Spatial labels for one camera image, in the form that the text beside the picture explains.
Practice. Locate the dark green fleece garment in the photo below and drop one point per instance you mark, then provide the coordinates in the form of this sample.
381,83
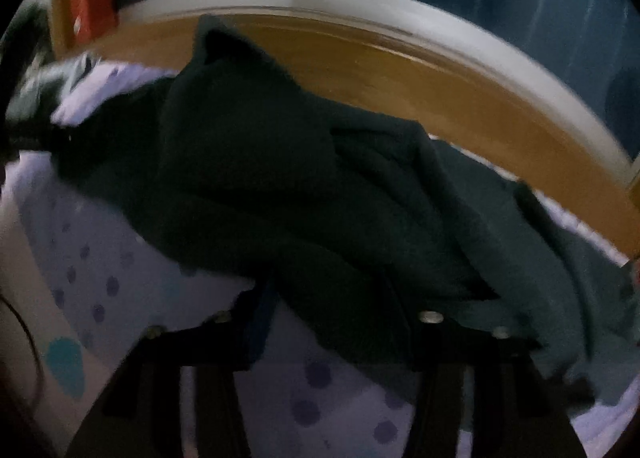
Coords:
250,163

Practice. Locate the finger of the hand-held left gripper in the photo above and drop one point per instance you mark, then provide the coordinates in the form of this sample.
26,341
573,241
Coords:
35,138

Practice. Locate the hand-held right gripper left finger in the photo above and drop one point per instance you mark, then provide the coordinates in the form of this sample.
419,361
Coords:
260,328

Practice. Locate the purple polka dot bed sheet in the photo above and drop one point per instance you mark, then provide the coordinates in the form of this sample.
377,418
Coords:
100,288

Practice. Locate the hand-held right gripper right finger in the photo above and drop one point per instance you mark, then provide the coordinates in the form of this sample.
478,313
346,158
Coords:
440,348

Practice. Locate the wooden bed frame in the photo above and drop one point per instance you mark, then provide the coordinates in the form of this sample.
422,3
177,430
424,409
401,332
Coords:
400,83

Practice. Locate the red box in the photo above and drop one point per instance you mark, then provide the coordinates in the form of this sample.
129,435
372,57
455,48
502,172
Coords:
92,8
==*==
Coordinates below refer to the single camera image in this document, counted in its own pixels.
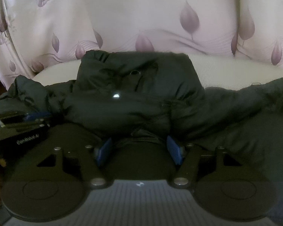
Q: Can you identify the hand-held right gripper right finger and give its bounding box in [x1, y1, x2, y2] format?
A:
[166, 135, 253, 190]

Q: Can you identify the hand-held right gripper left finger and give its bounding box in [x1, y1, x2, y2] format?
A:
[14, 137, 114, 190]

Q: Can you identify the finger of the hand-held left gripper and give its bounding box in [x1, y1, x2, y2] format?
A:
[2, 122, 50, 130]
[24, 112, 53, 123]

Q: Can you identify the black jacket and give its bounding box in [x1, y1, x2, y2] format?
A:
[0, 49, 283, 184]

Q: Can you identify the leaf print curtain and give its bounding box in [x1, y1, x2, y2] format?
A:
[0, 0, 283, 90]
==*==
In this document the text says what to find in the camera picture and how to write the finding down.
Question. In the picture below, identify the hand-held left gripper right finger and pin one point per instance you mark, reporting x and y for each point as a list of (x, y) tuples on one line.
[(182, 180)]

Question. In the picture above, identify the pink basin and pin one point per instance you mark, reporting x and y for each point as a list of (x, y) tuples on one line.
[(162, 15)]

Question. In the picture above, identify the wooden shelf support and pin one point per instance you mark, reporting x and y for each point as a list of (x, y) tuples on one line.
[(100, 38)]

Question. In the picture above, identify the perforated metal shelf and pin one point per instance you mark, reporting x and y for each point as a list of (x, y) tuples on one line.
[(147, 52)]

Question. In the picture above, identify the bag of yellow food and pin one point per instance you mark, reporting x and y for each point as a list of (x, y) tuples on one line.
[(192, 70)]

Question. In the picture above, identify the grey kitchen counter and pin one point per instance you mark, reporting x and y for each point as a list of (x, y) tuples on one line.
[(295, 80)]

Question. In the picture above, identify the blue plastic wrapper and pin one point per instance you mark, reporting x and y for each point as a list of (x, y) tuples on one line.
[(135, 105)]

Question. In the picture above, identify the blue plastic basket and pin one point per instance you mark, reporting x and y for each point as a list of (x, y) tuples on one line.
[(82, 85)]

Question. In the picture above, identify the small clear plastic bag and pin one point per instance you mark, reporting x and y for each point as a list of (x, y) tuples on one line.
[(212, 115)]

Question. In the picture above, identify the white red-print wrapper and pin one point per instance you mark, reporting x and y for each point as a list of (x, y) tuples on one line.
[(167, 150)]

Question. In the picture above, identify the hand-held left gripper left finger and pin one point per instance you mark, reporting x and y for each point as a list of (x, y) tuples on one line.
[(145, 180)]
==*==
EXERCISE GOAL
Find every line in the records that uses the string "document", then copy it.

RESULT OF THIS TASK
Coordinates below refer to the single camera image in this document, counted in its own pixels.
In this document the text says what to find in the camera picture and how to write the finding down.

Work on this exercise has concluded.